Making negatives and plates for printing by electroerosion: III. use of the direct negative and direct plate

Issues related to the practical usage in the pressroom of both the direct negative and direct plate are discussed. Two concerns associated with the usage of the direct negative during platemaking are treated: 1) the effect of light transmission through defects (voids) in the aluminum film, and 2) the effect of light transmission directly through the aluminum. These concerns may be addressed respectively by careful fabrication of the material and careful control of the exposure conditions during platemaking. Two aspects of the usage of the direct plate are considered: 1) the need for a simple prepress “activation” treatment, and 2) press-life limitations caused by wear of the direct plate on the press. Passing a direct plate through an activator solution immediately prior to mounting it on the press prevented scumming in the image area and blinding in the background (nonimage) area. The life on the press of the direct plate is limited by the wearing away of the aluminum from the background areas, thereby causing scumming. Changes in the structure of the direct plate which could prolong press life were investigated.

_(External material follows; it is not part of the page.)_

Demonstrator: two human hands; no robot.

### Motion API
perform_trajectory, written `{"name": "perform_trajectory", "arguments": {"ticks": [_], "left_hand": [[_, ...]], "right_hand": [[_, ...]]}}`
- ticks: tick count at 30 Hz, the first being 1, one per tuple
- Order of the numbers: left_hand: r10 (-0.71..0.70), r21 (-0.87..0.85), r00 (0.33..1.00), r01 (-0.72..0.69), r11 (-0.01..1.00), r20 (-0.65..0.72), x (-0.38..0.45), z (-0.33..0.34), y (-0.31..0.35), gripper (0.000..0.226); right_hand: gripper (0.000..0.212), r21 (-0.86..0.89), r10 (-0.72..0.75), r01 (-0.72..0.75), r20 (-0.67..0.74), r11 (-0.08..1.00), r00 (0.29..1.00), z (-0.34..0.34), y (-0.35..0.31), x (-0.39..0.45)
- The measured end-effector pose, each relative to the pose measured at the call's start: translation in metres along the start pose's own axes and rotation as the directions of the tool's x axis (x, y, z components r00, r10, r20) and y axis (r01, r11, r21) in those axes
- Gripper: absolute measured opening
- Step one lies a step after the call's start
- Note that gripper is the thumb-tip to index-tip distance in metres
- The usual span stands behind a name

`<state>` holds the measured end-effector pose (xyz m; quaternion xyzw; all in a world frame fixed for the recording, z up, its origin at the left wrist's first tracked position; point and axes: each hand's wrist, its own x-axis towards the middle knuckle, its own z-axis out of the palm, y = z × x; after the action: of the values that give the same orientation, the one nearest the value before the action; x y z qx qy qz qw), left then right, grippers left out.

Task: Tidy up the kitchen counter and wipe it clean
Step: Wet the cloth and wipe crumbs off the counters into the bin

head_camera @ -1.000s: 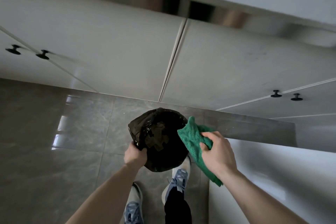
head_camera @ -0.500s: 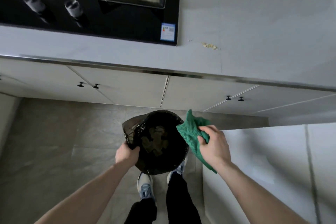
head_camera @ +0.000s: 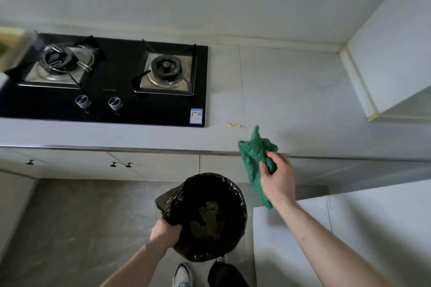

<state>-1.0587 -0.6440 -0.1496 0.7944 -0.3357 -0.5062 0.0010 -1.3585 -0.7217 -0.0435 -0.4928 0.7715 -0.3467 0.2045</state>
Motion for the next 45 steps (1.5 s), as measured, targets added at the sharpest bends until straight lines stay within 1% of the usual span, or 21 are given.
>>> {"name": "perform_trajectory", "arguments": {"ticks": [3,6,9,12,16,20,24,29,33,38,45], "left_hand": [[-0.037,-0.035,0.999,0.036,0.999,-0.028,-0.002,0.004,0.021,0.020],[-0.069,-0.095,0.996,0.064,0.993,-0.054,-0.002,0.009,0.040,0.016],[-0.104,-0.136,0.992,0.094,0.986,-0.067,0.004,0.012,0.050,0.014],[-0.131,-0.169,0.989,0.117,0.979,-0.072,0.009,0.016,0.057,0.015],[-0.153,-0.205,0.985,0.134,0.970,-0.076,0.012,0.017,0.069,0.015],[-0.163,-0.211,0.985,0.146,0.966,-0.061,0.012,0.019,0.079,0.008],[-0.180,-0.221,0.982,0.164,0.961,-0.057,0.012,0.023,0.081,0.009],[-0.203,-0.229,0.979,0.191,0.955,-0.031,0.013,0.026,0.079,0.013],[-0.191,-0.224,0.982,0.182,0.957,-0.017,0.009,0.029,0.085,0.010],[-0.208,-0.229,0.978,0.202,0.952,-0.003,0.014,0.029,0.081,0.021],[-0.197,-0.247,0.980,0.186,0.951,-0.019,0.011,0.025,0.086,0.016]], "right_hand": [[0.030,-0.004,0.058,-0.058,-0.029,0.998,0.998,-0.005,0.003,0.050],[0.031,-0.086,0.019,-0.020,-0.007,0.996,1.000,-0.005,0.011,0.098],[0.032,-0.185,-0.026,0.033,0.037,0.982,0.999,-0.001,0.018,0.140],[0.034,-0.259,-0.032,0.056,0.098,0.964,0.995,0.009,0.019,0.177],[0.035,-0.326,-0.059,0.110,0.163,0.939,0.985,0.028,0.022,0.213],[0.036,-0.377,-0.084,0.179,0.255,0.909,0.963,0.052,0.018,0.240],[0.042,-0.436,-0.078,0.246,0.367,0.866,0.927,0.073,0.015,0.247],[0.050,-0.510,-0.058,0.330,0.478,0.795,0.877,0.078,0.015,0.250],[0.052,-0.471,-0.114,0.428,0.559,0.771,0.821,0.080,0.018,0.251],[0.051,-0.433,-0.172,0.519,0.622,0.737,0.764,0.083,0.013,0.237],[0.048,-0.354,-0.222,0.580,0.682,0.733,0.697,0.075,0.011,0.205]]}}
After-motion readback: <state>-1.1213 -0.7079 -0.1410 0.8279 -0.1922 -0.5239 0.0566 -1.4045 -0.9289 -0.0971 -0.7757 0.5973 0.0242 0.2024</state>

Making negatives and plates for printing by electroerosion: I. physical principles

Electroerosion printing involves removal of the aluminum overlayer from selected areas of a black-coated paper. “Direct negatives” as well as “direct plates” for use in offset lithographic printing may also be generated by electroerosion if a clear polymer sheet is used as the substrate instead of paper, and the black base layer is omitted. If such a substrate is metallized and written by electroerosion, the desired direct negative is created in principle since the metal stops transmitted light and the polyester does not. The direct plate is simultaneously created in principle since the aluminum is hydrophilic and the polyester is hydrophobic. Practical realization of these concepts required studies of the physical principles of the processes involved, which led to techniques for avoidance of mechanical scratching of the aluminum film during writing. For this purpose a mechanically hard underlayer was applied to the substrate under the aluminum, while a very thin lubricating overlayer having some electrical conductivity was applied over the aluminum. The underlayer consisted of silica particles in an organic binder, while the overlayer consisted of graphite particles in a binder. Although scratching is less for smooth than for rough underlayers, rough underlayers were preferred because they offered better writing reproducibility. In particular, debris created during writing was scoured away from the styli in rough-underlayer samples. For writing, a two-phase driver was used, in which the first phase provided a high current for Joule heating with consequent breaking of direct local aluminum-stylus contacts, while the second phase provided an arc which removed the remainder of the aluminum under the stylus.